══ Records shown

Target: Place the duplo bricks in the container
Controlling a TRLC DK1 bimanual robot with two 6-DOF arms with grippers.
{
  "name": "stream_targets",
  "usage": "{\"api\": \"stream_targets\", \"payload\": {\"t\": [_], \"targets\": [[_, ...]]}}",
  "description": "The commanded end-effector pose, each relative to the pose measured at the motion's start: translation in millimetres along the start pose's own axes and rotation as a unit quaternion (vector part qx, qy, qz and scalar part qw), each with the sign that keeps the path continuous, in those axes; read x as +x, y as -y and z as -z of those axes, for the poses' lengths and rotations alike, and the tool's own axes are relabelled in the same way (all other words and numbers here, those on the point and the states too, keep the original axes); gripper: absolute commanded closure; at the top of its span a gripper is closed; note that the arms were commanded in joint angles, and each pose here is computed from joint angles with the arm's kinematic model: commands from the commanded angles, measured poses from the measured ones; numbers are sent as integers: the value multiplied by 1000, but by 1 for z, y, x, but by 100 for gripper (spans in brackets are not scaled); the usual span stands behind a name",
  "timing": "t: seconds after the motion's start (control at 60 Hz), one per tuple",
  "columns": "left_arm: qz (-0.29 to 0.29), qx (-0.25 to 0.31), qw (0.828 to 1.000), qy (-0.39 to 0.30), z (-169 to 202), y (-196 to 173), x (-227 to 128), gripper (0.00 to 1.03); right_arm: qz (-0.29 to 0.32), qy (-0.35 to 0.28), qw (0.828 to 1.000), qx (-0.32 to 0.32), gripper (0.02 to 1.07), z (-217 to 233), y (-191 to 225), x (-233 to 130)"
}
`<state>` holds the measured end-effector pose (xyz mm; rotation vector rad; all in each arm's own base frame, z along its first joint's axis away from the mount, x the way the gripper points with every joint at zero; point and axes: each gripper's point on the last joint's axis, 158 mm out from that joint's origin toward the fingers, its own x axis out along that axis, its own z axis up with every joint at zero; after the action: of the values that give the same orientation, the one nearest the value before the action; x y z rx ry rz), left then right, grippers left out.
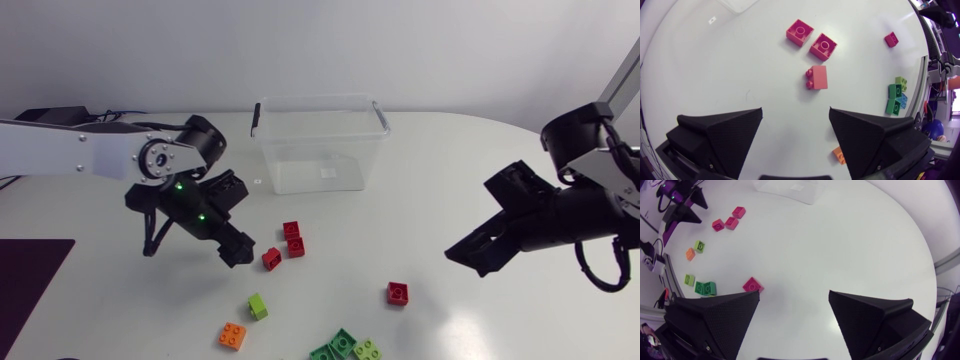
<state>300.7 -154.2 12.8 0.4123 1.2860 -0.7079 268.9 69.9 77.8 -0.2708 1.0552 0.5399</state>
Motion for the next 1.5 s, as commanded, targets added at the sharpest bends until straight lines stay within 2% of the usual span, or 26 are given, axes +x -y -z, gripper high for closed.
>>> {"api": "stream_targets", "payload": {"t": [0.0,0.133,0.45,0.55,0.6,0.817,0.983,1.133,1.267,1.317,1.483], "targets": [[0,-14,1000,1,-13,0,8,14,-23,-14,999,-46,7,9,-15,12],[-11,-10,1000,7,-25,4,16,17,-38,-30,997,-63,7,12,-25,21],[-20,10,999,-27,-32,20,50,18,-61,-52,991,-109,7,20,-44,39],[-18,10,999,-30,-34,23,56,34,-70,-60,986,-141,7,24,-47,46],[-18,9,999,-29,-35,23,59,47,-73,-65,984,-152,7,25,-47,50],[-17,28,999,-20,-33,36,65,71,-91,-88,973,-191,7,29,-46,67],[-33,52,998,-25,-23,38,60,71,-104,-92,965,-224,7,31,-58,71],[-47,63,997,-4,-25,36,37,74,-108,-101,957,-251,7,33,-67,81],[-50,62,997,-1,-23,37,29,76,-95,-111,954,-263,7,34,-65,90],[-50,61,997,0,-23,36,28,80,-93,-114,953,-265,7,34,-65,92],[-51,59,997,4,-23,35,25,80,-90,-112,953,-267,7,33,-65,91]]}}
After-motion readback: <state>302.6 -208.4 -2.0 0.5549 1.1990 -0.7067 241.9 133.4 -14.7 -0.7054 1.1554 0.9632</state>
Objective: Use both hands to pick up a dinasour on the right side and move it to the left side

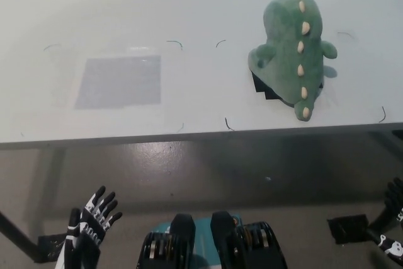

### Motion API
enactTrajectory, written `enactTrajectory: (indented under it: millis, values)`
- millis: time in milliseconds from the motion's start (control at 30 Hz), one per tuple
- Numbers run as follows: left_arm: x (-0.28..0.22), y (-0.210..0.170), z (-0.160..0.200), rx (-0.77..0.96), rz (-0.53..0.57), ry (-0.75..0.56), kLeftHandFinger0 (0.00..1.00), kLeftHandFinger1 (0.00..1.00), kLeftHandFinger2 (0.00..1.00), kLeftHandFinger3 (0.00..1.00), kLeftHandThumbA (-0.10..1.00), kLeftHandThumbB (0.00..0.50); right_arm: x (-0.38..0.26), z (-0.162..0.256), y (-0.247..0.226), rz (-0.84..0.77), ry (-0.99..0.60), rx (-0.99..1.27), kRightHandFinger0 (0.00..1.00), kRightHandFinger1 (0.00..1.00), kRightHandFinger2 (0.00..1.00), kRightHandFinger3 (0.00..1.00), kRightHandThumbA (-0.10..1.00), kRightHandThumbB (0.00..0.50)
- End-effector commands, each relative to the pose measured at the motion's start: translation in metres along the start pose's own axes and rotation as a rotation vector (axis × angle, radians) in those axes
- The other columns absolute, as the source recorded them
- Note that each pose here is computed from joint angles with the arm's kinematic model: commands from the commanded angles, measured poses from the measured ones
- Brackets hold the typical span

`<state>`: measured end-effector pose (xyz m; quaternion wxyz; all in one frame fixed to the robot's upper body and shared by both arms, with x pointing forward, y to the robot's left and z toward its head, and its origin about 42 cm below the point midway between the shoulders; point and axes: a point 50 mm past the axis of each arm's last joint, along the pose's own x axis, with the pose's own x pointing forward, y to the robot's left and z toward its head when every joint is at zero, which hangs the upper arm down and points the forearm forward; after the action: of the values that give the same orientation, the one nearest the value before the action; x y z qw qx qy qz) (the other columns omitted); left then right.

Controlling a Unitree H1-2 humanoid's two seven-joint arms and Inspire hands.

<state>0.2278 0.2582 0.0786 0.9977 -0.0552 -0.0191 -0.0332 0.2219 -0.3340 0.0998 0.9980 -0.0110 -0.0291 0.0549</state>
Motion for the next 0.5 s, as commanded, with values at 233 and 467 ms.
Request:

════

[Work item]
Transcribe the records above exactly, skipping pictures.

[Solved exercise]
Target: Place the duplo bricks in the container
Controlling a TRLC DK1 bimanual robot with two 6-DOF arms with grippers.
{
  "name": "stream_targets",
  "usage": "{\"api\": \"stream_targets\", \"payload\": {\"t\": [_], \"targets\": [[_, ...]]}}",
  "description": "The commanded end-effector pose, each relative to the pose measured at the motion's start: translation in millimetres along the start pose's own axes and rotation as a unit quaternion (vector part qx, qy, qz and scalar part qw), each with the sign that keeps the path continuous, in those axes; read x as +x, y as -y and z as -z of those axes, for the poses' lengths and rotations alike, and the tool's own axes are relabelled in the same way (all other words and numbers here, those on the point and the states too, keep the original axes); gripper: absolute commanded closure; at the top of its span a gripper is closed; note that the arms were commanded in joint angles, and each pose here is computed from joint angles with the arm's kinematic model: commands from the commanded angles, measured poses from the measured ones; numbers are sent as integers: the value multiplied by 1000, but by 1 for z, y, x, but by 100 for gripper (spans in brackets are not scaled); the usual span stands behind a name",
  "timing": "t: seconds after the motion's start (control at 60 Hz), one per tuple",
  "columns": "left_arm: qz (-0.29 to 0.29), qx (-0.25 to 0.31), qw (0.828 to 1.000), qy (-0.39 to 0.30), z (-169 to 202), y (-196 to 173), x (-227 to 128), gripper (0.00 to 1.03); right_arm: qz (-0.29 to 0.32), qy (-0.35 to 0.28), qw (0.828 to 1.000), qx (-0.32 to 0.32), gripper (0.02 to 1.07), z (-217 to 233), y (-191 to 225), x (-233 to 130)"
}
`<state>` holds the measured end-effector pose (xyz mm; rotation vector rad; all in each arm's own base frame, z along its first joint's axis away from the mount, x the way the gripper points with every joint at zero; point and axes: each gripper's point on the last joint's axis, 158 mm out from that joint's origin toward the fingers, its own x axis out along that axis, its own z axis up with every joint at zero; after the action: of the values that give the same orientation, the one nearest the value before the action; x y z rx ry rz), left then right, grippers left out.
<state>300.7 -154.2 12.8 0.4123 1.2860 -0.7079 268.9 69.9 77.8 -0.2708 1.0552 0.5399</state>
Motion for the next 1.5 s, as commanded, targets added at the sharpest bends until straight lines stay within 2% of the usual span, or 26 are given, axes +x -y -z, gripper high for closed.
>>> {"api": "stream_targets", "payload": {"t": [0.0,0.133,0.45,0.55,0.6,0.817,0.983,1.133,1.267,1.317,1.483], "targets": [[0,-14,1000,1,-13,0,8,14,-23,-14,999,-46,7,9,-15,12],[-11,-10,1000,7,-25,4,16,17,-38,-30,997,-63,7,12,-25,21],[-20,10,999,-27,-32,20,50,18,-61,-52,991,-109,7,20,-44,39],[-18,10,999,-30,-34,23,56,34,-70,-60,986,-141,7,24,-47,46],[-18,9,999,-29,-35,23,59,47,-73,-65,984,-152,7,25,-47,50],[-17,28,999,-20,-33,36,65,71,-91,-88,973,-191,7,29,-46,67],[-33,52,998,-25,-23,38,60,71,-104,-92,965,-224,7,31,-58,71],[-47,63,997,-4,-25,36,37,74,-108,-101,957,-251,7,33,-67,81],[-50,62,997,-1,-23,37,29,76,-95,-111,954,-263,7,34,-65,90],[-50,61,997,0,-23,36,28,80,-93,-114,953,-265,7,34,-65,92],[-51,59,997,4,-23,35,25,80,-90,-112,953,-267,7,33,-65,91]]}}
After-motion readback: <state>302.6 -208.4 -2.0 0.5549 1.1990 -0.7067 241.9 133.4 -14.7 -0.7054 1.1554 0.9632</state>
Objective: Use both hands to pick up a dinasour on the right side and move it to the left side


### Motion API
enactTrajectory, written `enactTrajectory: (indented under it: millis, values)`
- millis: time in milliseconds from the motion's start (control at 30 Hz), one per tuple
- Numbers run as follows: left_arm: x (-0.28..0.22), y (-0.210..0.170), z (-0.160..0.200), rx (-0.77..0.96), rz (-0.53..0.57), ry (-0.75..0.56), kLeftHandFinger0 (0.00..1.00), kLeftHandFinger1 (0.00..1.00), kLeftHandFinger2 (0.00..1.00), kLeftHandFinger3 (0.00..1.00), kLeftHandThumbA (-0.10..1.00), kLeftHandThumbB (0.00..0.50); right_arm: x (-0.38..0.26), z (-0.162..0.256), y (-0.247..0.226), rz (-0.84..0.77), ry (-0.99..0.60), rx (-0.99..1.27), kRightHandFinger0 (0.00..1.00), kRightHandFinger1 (0.00..1.00), kRightHandFinger2 (0.00..1.00), kRightHandFinger3 (0.00..1.00), kRightHandThumbA (-0.10..1.00), kRightHandThumbB (0.00..0.50)
- End-effector commands, each relative to the pose measured at the motion's start: translation in metres along the start pose's own axes and rotation as a rotation vector (axis × angle, radians) in those axes
- The other columns absolute, as the source recorded them
- Note that each pose here is computed from joint angles with the arm's kinematic model: commands from the commanded angles, measured poses from the measured ones
- Brackets hold the typical span

`<state>`: measured end-effector pose (xyz m; quaternion wxyz; all in one frame fixed to the robot's upper body and shared by both arms, with x pointing forward, y to the robot's left and z toward its head, and its origin about 42 cm below the point midway between the shoulders; point and axes: a point 50 mm past the axis of each arm's last joint, along the pose's own x axis, with the pose's own x pointing forward, y to the robot's left and z toward its head when every joint is at zero, which hangs the upper arm down and points the forearm forward; after the action: of the values that give the same orientation, the one nearest the value before the action; x y z qw qx qy qz) (the other columns omitted); left then right.

Controlling a Unitree H1-2 humanoid's two seven-joint arms and Inspire hands.

<state>0.2278 0.2582 0.0786 0.9977 -0.0552 -0.0191 -0.0332 0.2219 -0.3340 0.0998 0.9980 -0.0110 -0.0291 0.0549</state>
Motion for the next 0.5 s, as commanded, with values at 233 and 467 ms.
Request:

This concludes the response to the exercise.